• [PROMPT]: Reproduce the data word for word, keeping every line complete.

[MATERIAL PROVIDED — start]

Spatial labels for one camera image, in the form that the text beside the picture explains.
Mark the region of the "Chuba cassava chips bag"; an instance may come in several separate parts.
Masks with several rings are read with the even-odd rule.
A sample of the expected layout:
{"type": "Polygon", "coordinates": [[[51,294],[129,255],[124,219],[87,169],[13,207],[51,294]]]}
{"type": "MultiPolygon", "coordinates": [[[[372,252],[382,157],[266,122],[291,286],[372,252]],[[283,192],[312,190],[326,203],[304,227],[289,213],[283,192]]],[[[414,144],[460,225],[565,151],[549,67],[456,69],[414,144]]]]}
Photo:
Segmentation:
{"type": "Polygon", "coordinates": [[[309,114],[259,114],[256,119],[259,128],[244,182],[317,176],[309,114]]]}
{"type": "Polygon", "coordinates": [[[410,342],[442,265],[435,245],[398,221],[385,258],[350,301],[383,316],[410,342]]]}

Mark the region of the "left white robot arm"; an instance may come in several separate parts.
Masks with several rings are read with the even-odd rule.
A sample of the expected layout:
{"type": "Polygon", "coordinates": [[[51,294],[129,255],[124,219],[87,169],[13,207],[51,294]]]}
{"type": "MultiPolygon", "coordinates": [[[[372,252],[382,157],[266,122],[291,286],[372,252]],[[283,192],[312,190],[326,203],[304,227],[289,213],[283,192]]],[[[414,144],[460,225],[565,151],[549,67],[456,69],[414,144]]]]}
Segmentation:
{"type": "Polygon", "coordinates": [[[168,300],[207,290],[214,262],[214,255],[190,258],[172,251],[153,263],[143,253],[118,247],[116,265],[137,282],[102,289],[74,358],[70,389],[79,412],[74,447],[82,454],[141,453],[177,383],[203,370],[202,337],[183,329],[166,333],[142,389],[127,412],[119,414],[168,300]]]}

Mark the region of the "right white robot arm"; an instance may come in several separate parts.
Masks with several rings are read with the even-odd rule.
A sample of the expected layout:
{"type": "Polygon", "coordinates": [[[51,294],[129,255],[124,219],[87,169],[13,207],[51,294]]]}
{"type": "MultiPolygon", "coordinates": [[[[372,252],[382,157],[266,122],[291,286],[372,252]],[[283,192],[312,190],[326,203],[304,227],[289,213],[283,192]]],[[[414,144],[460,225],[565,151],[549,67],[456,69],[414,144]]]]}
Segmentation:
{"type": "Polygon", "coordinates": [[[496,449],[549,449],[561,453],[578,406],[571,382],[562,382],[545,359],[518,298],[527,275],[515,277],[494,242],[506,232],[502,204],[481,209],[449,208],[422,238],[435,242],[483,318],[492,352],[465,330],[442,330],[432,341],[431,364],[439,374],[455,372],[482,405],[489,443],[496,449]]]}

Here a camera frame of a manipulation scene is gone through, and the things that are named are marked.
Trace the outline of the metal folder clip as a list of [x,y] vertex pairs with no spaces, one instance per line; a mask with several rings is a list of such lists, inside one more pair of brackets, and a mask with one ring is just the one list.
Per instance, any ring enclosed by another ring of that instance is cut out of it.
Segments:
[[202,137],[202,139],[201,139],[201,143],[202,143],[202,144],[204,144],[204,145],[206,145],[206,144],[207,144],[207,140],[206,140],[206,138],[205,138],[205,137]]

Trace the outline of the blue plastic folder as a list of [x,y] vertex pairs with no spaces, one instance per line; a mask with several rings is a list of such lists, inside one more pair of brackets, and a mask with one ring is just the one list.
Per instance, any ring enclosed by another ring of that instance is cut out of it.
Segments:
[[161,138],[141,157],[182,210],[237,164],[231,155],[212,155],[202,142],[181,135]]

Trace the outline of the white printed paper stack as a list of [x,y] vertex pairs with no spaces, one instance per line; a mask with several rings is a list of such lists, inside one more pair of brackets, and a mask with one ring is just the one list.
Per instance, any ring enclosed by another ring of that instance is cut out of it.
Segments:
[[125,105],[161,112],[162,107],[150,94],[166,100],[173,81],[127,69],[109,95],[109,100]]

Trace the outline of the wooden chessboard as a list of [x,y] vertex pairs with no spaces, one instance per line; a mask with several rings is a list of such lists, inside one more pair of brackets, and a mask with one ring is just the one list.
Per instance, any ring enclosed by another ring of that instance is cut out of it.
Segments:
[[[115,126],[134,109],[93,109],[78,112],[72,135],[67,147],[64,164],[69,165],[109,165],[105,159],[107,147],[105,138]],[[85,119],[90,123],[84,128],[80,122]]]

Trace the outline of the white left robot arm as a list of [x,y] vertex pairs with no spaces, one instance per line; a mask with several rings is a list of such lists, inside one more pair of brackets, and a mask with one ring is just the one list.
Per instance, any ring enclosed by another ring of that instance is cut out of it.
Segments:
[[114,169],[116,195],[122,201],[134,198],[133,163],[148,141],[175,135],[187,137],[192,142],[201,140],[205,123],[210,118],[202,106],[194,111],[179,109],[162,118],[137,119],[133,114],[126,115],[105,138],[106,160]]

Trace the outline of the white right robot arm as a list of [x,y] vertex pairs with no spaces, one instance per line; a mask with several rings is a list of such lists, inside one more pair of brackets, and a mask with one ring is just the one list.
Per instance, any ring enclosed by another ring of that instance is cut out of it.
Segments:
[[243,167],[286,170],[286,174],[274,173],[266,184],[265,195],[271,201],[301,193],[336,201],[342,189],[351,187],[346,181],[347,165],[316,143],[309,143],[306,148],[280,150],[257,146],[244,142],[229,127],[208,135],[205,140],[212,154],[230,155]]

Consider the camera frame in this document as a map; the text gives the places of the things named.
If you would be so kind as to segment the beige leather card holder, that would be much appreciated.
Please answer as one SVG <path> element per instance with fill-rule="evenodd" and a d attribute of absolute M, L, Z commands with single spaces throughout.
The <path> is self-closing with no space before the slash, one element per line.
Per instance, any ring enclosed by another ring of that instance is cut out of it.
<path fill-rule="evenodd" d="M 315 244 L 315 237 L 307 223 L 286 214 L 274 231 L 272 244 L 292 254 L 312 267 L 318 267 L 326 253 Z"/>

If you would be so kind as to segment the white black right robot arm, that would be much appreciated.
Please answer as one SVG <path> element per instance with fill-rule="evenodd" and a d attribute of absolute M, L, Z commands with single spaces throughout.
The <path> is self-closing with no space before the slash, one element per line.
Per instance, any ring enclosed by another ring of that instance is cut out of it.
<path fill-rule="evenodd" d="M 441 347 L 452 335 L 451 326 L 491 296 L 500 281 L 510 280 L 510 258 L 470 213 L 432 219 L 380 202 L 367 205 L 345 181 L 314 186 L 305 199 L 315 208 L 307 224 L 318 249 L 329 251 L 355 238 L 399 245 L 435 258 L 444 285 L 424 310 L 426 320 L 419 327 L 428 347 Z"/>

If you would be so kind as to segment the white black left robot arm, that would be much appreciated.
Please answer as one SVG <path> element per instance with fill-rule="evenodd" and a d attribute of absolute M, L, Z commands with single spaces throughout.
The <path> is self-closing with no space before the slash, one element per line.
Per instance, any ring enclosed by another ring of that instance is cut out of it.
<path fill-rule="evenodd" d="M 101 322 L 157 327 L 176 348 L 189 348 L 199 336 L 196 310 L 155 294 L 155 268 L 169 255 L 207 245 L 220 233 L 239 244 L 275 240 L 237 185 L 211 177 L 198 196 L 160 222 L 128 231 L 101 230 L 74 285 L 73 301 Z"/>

[MATERIAL PROVIDED — finish]

• [WRITTEN RESPONSE]:
Spatial labels for one camera image, in the form that the text beside the picture explains.
Mark the region of the "Chuba cassava chips bag"; an instance may come in several separate parts.
Masks with several rings are read with the even-odd rule.
A sample of the expected layout:
{"type": "Polygon", "coordinates": [[[51,294],[129,255],[124,219],[87,169],[13,207],[51,294]]]}
{"type": "MultiPolygon", "coordinates": [[[[372,252],[382,157],[266,122],[291,286],[372,252]],[[283,192],[312,190],[326,203],[304,227],[289,213],[283,192]]],[[[414,144],[460,225],[565,151],[549,67],[456,69],[414,144]]]]}
Photo:
Segmentation:
{"type": "Polygon", "coordinates": [[[309,114],[259,114],[256,119],[259,128],[244,182],[317,176],[309,114]]]}
{"type": "Polygon", "coordinates": [[[410,342],[442,265],[435,245],[398,221],[385,258],[350,301],[383,316],[410,342]]]}

Mark the region of the "left white robot arm"; an instance may come in several separate parts.
Masks with several rings are read with the even-odd rule.
A sample of the expected layout:
{"type": "Polygon", "coordinates": [[[51,294],[129,255],[124,219],[87,169],[13,207],[51,294]]]}
{"type": "MultiPolygon", "coordinates": [[[[372,252],[382,157],[266,122],[291,286],[372,252]],[[283,192],[312,190],[326,203],[304,227],[289,213],[283,192]]],[[[414,144],[460,225],[565,151],[549,67],[456,69],[414,144]]]]}
Segmentation:
{"type": "Polygon", "coordinates": [[[168,300],[207,290],[214,262],[214,255],[190,258],[172,251],[153,263],[143,253],[118,247],[116,265],[137,282],[102,289],[74,358],[70,389],[79,412],[74,447],[82,454],[141,453],[177,383],[203,370],[202,337],[183,329],[166,333],[142,389],[127,412],[119,414],[168,300]]]}

Mark the region of the "right white robot arm"; an instance may come in several separate parts.
Masks with several rings are read with the even-odd rule.
A sample of the expected layout:
{"type": "Polygon", "coordinates": [[[51,294],[129,255],[124,219],[87,169],[13,207],[51,294]]]}
{"type": "MultiPolygon", "coordinates": [[[[372,252],[382,157],[266,122],[291,286],[372,252]],[[283,192],[312,190],[326,203],[304,227],[289,213],[283,192]]],[[[414,144],[460,225],[565,151],[549,67],[456,69],[414,144]]]]}
Segmentation:
{"type": "Polygon", "coordinates": [[[496,449],[549,449],[561,453],[578,406],[571,382],[562,382],[545,359],[518,298],[527,275],[515,277],[494,242],[506,232],[502,204],[481,209],[449,208],[422,238],[435,242],[483,318],[492,352],[465,330],[442,330],[432,341],[431,364],[439,374],[455,372],[482,405],[489,443],[496,449]]]}

Here a camera frame of a manipulation scene is gone through, and the things that are named are marked.
Trace the outline of the metal folder clip as a list of [x,y] vertex pairs with no spaces, one instance per line; a mask with several rings is a list of such lists, inside one more pair of brackets, and a mask with one ring is just the one list.
Per instance, any ring enclosed by another ring of that instance is cut out of it.
Segments:
[[202,137],[202,139],[201,139],[201,143],[202,143],[202,144],[204,144],[204,145],[206,145],[206,144],[207,144],[207,140],[206,140],[206,138],[205,138],[205,137]]

Trace the outline of the blue plastic folder as a list of [x,y] vertex pairs with no spaces, one instance per line; a mask with several rings is a list of such lists, inside one more pair of brackets, and a mask with one ring is just the one list.
Per instance, any ring enclosed by another ring of that instance is cut out of it.
Segments:
[[161,138],[141,157],[182,210],[237,164],[231,155],[212,155],[202,142],[181,135]]

Trace the outline of the white printed paper stack as a list of [x,y] vertex pairs with no spaces, one instance per line; a mask with several rings is a list of such lists, inside one more pair of brackets, and a mask with one ring is just the one list.
Per instance, any ring enclosed by another ring of that instance is cut out of it.
Segments:
[[125,105],[161,112],[162,107],[150,94],[166,100],[173,81],[127,69],[109,95],[109,100]]

Trace the outline of the wooden chessboard as a list of [x,y] vertex pairs with no spaces, one instance per line; a mask with several rings is a list of such lists, inside one more pair of brackets, and a mask with one ring is just the one list.
Per instance, any ring enclosed by another ring of that instance is cut out of it.
Segments:
[[[115,126],[134,109],[93,109],[78,112],[72,135],[67,147],[64,164],[69,165],[109,165],[105,159],[107,147],[105,138]],[[85,119],[90,123],[84,128],[80,122]]]

Trace the outline of the white left robot arm as a list of [x,y] vertex pairs with no spaces, one instance per line; a mask with several rings is a list of such lists, inside one more pair of brackets, and a mask with one ring is just the one list.
Per instance, any ring enclosed by another ring of that instance is cut out of it.
Segments:
[[114,169],[116,195],[122,201],[134,198],[133,163],[148,141],[175,135],[187,137],[192,142],[201,140],[205,123],[210,118],[202,106],[194,111],[179,109],[162,118],[137,119],[133,114],[126,115],[105,138],[106,160]]

Trace the outline of the white right robot arm as a list of [x,y] vertex pairs with no spaces, one instance per line; a mask with several rings is a list of such lists, inside one more pair of brackets, and a mask with one ring is just the one list.
Per instance, any ring enclosed by another ring of that instance is cut out of it.
Segments:
[[243,167],[286,170],[286,174],[274,173],[266,184],[265,195],[271,201],[301,193],[336,201],[342,189],[351,187],[346,181],[347,165],[316,143],[309,143],[306,148],[280,150],[257,146],[244,142],[229,127],[208,135],[205,140],[212,154],[230,155]]

Consider the camera frame in this document as a map; the text gives the places of the things named.
If you would be so kind as to segment the beige leather card holder, that would be much appreciated.
Please answer as one SVG <path> element per instance with fill-rule="evenodd" and a d attribute of absolute M, L, Z commands with single spaces throughout.
The <path> is self-closing with no space before the slash, one element per line.
Per instance, any ring enclosed by another ring of that instance is cut out of it.
<path fill-rule="evenodd" d="M 315 244 L 315 237 L 307 223 L 286 214 L 274 231 L 272 244 L 292 254 L 312 267 L 318 267 L 326 253 Z"/>

If you would be so kind as to segment the white black right robot arm, that would be much appreciated.
Please answer as one SVG <path> element per instance with fill-rule="evenodd" and a d attribute of absolute M, L, Z commands with single spaces throughout.
The <path> is self-closing with no space before the slash, one element per line.
Per instance, any ring enclosed by another ring of that instance is cut out of it.
<path fill-rule="evenodd" d="M 441 347 L 452 335 L 451 326 L 491 296 L 500 281 L 510 280 L 510 258 L 470 213 L 432 219 L 380 202 L 367 205 L 345 181 L 314 186 L 305 199 L 315 208 L 307 224 L 318 249 L 329 251 L 355 238 L 399 245 L 435 258 L 444 285 L 424 310 L 426 320 L 419 327 L 428 347 Z"/>

If you would be so kind as to segment the white black left robot arm, that would be much appreciated.
Please answer as one SVG <path> element per instance with fill-rule="evenodd" and a d attribute of absolute M, L, Z commands with single spaces throughout.
The <path> is self-closing with no space before the slash, one element per line.
Per instance, any ring enclosed by another ring of that instance is cut out of it.
<path fill-rule="evenodd" d="M 101 322 L 157 327 L 176 348 L 189 348 L 199 336 L 196 310 L 155 294 L 155 268 L 169 255 L 207 245 L 220 233 L 239 244 L 275 240 L 237 185 L 211 177 L 198 196 L 160 222 L 128 231 L 101 230 L 74 285 L 73 301 Z"/>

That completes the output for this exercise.